There are great CLI tools already in this thread, but for some of my side-gig work I'm searching large piles of PDFs, docs formats, and ePubs with a GUI word processor open and need to reference the source by page/graf number. For those I use DocFetcher[1], a quirky and intermittently updated Java app that indexes file contents and provides rudimentary relevance searching along with regex. I index my docs, put the database it generates into a read-only shared directory, and point systems across OSs at that db so I can search quickly regardless of which box (or where) I'm working from, or can toss the app, db, and docs onto a thumbdrive for portability.
There's a commercial version that prioritized bugfixes, making the free and open version less attractive than it used to be. But it's still one of the better tools for the job when you want more than a grep-equivalent.
At my previous job I created something similar for a recruitment sister company. They had a ton of CV's in all kinds of formats (Word, Excel, PDF, rtf, plain text etc). I used Lucene.NET to do the indexing.
Both companies no longer exist and I've needed to find some text in docs of my own. If I have a bit of time I could recreate the app pretty easily.
On Windows I use Agent Ransack. I don’t know if it’s the best but it works well and predictably. Unlike the built in search of Windows where I still don’t understand how to reliably search for something
ripgrep has been a godsend for my bash workflow. It feels impossibly fast when used on git repositories. The caveat is that by default it omits .gitignored files, hidden files/directories, and binary files.
Why doesn't Microsoft do this themselves? They've larded up Windows with tons of worthless crap, so clearly they have a lot of time of their hands. Why not give the user something useful for once, something that OS X users have had for decades?

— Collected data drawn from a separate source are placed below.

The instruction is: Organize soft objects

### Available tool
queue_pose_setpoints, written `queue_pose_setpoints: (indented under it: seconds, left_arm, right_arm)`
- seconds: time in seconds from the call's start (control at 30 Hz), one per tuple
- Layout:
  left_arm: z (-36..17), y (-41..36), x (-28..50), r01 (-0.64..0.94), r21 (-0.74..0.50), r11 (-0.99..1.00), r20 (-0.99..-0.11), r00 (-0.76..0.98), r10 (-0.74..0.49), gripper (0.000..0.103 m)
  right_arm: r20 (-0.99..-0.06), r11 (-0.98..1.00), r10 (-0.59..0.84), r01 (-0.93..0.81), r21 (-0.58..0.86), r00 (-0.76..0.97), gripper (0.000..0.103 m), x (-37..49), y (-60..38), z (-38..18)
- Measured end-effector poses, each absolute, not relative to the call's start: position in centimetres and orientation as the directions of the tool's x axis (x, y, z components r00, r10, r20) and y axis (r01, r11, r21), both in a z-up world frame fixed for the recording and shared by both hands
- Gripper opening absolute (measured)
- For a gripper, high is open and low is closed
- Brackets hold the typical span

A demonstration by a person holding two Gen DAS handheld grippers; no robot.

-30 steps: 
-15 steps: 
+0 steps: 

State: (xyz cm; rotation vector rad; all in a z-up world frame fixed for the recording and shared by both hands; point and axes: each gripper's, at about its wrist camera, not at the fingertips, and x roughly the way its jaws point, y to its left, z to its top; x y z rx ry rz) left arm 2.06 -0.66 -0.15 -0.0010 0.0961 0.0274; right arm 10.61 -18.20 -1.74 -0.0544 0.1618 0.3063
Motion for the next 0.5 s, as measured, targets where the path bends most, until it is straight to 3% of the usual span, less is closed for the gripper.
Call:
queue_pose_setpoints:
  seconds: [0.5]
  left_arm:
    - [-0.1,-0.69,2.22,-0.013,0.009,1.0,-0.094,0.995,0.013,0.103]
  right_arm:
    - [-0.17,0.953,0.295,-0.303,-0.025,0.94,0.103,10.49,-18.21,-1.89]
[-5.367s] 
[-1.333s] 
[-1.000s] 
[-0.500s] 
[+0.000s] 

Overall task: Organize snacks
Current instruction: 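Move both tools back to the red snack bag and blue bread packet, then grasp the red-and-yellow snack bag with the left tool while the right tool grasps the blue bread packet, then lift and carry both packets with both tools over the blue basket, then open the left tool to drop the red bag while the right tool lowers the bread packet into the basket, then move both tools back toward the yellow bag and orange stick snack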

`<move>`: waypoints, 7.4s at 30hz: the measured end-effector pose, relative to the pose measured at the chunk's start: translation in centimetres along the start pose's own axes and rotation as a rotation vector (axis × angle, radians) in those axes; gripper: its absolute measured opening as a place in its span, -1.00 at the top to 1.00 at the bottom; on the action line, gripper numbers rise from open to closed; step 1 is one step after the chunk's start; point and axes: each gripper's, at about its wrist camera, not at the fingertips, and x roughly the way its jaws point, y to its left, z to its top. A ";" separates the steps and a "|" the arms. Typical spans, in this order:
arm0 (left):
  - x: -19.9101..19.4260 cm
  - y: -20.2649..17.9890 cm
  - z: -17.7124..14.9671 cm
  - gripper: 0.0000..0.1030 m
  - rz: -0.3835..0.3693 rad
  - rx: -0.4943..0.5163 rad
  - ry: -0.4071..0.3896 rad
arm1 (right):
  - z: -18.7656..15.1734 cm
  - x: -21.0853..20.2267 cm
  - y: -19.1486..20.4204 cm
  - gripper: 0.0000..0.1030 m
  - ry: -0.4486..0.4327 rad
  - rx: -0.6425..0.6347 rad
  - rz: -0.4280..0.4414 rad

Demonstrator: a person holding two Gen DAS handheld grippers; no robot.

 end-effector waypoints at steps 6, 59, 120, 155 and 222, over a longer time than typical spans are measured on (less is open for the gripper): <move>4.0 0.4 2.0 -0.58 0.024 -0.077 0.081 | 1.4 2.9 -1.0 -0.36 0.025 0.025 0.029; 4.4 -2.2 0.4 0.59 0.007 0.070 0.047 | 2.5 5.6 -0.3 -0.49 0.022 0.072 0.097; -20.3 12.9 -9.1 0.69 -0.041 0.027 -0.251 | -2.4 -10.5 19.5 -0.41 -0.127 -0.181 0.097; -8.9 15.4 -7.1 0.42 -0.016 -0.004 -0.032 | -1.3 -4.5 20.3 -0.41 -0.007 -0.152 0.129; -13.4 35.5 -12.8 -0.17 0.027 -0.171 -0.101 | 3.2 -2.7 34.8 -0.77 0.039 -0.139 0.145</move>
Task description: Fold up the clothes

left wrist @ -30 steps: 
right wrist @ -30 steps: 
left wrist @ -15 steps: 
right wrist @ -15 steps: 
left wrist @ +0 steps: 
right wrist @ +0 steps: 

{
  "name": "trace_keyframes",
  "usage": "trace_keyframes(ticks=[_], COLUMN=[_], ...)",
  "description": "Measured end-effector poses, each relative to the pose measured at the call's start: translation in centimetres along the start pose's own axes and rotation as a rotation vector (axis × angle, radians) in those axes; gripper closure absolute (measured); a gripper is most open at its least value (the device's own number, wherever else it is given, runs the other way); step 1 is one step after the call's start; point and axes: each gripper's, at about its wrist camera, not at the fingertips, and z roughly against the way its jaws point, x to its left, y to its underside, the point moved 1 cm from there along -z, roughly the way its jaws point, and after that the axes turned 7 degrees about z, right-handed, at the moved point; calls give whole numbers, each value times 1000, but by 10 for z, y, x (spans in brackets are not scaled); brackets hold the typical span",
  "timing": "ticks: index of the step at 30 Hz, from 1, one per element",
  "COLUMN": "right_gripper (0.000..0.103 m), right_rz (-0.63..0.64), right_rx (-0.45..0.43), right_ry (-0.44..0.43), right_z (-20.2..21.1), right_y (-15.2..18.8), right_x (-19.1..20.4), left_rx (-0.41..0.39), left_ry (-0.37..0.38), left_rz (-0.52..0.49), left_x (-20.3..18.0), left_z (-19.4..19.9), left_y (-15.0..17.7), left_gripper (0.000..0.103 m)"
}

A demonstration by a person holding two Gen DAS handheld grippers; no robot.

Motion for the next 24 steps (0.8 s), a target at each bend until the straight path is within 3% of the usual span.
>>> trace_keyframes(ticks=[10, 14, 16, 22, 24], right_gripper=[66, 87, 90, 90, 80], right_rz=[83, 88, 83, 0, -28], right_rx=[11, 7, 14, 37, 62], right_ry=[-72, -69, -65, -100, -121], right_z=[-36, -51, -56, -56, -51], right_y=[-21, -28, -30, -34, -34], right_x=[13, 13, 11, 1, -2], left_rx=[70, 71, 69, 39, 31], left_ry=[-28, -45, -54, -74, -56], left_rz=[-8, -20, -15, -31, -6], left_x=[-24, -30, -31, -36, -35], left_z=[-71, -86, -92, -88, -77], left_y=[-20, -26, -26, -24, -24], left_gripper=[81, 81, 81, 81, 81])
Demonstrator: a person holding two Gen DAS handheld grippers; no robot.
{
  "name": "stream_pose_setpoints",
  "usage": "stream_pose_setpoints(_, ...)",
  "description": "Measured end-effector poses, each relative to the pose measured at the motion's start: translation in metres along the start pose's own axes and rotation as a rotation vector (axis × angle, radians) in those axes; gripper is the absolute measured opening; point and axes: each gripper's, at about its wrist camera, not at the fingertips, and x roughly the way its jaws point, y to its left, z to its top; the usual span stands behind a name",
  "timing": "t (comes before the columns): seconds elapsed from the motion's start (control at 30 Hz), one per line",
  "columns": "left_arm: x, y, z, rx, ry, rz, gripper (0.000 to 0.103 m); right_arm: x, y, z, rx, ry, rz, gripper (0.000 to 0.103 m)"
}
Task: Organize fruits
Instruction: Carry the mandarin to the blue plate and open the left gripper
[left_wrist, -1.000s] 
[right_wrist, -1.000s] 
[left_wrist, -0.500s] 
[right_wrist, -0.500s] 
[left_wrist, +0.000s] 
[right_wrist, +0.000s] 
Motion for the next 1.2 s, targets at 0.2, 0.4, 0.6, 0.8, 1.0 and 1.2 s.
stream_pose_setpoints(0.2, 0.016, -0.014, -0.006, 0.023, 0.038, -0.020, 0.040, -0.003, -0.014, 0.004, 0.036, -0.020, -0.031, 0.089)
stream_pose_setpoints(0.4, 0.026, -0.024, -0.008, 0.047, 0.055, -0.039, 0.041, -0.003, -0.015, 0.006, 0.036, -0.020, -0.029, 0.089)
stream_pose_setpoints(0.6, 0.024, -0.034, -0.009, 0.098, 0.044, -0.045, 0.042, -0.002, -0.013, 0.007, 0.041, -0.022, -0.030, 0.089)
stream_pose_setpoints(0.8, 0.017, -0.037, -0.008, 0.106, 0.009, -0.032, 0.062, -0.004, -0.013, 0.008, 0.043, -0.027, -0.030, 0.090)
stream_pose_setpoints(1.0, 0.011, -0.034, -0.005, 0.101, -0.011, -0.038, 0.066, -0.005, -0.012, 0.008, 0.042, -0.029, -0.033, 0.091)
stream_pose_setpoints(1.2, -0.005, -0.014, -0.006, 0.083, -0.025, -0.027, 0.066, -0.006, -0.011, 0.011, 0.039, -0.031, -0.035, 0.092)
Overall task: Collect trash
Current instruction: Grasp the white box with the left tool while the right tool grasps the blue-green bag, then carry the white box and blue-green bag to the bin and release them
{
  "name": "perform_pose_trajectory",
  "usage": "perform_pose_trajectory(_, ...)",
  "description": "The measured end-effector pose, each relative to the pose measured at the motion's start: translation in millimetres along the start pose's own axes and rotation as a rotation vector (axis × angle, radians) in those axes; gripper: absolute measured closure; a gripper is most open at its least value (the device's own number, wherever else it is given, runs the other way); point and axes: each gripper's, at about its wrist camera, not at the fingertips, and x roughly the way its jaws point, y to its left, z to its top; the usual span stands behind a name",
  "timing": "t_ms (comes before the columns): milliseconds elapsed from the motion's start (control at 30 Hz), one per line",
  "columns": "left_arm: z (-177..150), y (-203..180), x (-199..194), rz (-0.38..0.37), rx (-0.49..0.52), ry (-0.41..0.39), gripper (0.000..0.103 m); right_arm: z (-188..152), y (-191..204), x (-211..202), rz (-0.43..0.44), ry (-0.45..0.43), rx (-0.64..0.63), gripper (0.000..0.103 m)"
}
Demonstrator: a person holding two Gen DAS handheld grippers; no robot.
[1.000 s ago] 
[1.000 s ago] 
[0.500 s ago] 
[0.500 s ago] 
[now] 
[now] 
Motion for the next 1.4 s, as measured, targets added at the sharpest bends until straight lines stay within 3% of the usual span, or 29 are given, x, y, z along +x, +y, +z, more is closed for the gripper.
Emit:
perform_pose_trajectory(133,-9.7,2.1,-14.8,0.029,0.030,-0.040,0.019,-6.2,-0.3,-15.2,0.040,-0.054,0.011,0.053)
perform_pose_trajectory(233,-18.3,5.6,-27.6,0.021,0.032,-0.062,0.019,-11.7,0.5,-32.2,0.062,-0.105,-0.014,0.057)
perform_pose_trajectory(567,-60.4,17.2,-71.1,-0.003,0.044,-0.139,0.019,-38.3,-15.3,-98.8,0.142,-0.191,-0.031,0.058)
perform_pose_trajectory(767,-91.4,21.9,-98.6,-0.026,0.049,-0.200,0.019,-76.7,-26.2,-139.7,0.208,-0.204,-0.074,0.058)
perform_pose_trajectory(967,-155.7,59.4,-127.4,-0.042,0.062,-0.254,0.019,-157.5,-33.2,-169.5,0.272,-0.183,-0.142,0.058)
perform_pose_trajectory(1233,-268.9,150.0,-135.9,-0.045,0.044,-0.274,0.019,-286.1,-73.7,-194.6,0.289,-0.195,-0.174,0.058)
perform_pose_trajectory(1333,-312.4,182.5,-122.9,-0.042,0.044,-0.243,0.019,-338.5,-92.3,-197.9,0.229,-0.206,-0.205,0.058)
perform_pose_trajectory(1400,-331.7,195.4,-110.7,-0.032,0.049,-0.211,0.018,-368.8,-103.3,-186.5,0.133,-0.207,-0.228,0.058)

Is the company full of morons, or do they just not see what's in it for them? That is, why bother helping the user if it won't necessarily make them $$$?
Sad as they are, I find these little details fascinating. They really show how unimaginative and short-term oriented giant public tech companies often are.
Apple ruining the MBP in 2016, only to walk back pretty much everything they did 6 years later, is another great example.
I believe that all of these companies have some smart employees who are capable of tasteful design and who know about real problems with their products but who are screwed over by layers of self-serving bureaucracy. The project manager for some dumb feature in some corner of the OS wants to ensure their project is successful so they get a good review: that's often their key motivation. They're not as incentivized to expend engineering hours from their team and try and coordinate with 5 other teams to get something cool done.
When it comes to building good stuff, having a powerful central figure like a Steve Jobs who can just murder bad features and force the implementation of good features is probably one of the best things a company can have.
Seems having one capable dictator who keeps things together is really important. Same for Linux. I can't imagine it could have succeeded without Linus having the last word.
The default search tool from the Microsoft file explorer is an embarassment. Routinely doesn't find files that are there. No positive indication of when the search is actually finished. Wack advanced search syntax that I can't bother to learn. I could go on, but the things I have already listed are more than enough.
The search tool on Windows XP with the animated dog was 100x better than what they have there now. I usually just go with "dir" redirected to a file when I really need to find something now. Yet another example of "upgrades" being actively worse than what came before it.
but when I want to open downloaded folder and search for it, then the first entry on the list is "remove downloaded maps" that I never/once used meanwhile 2nd option is the one that I always use, yet its still #2...
They must think that this way they will make more money. In the end for them it is not about generating a good incentive for people to stay with windows, it is just about not giving them enough incentive to leave. And - given that most people who use windows have no alternatives - the bar is very low.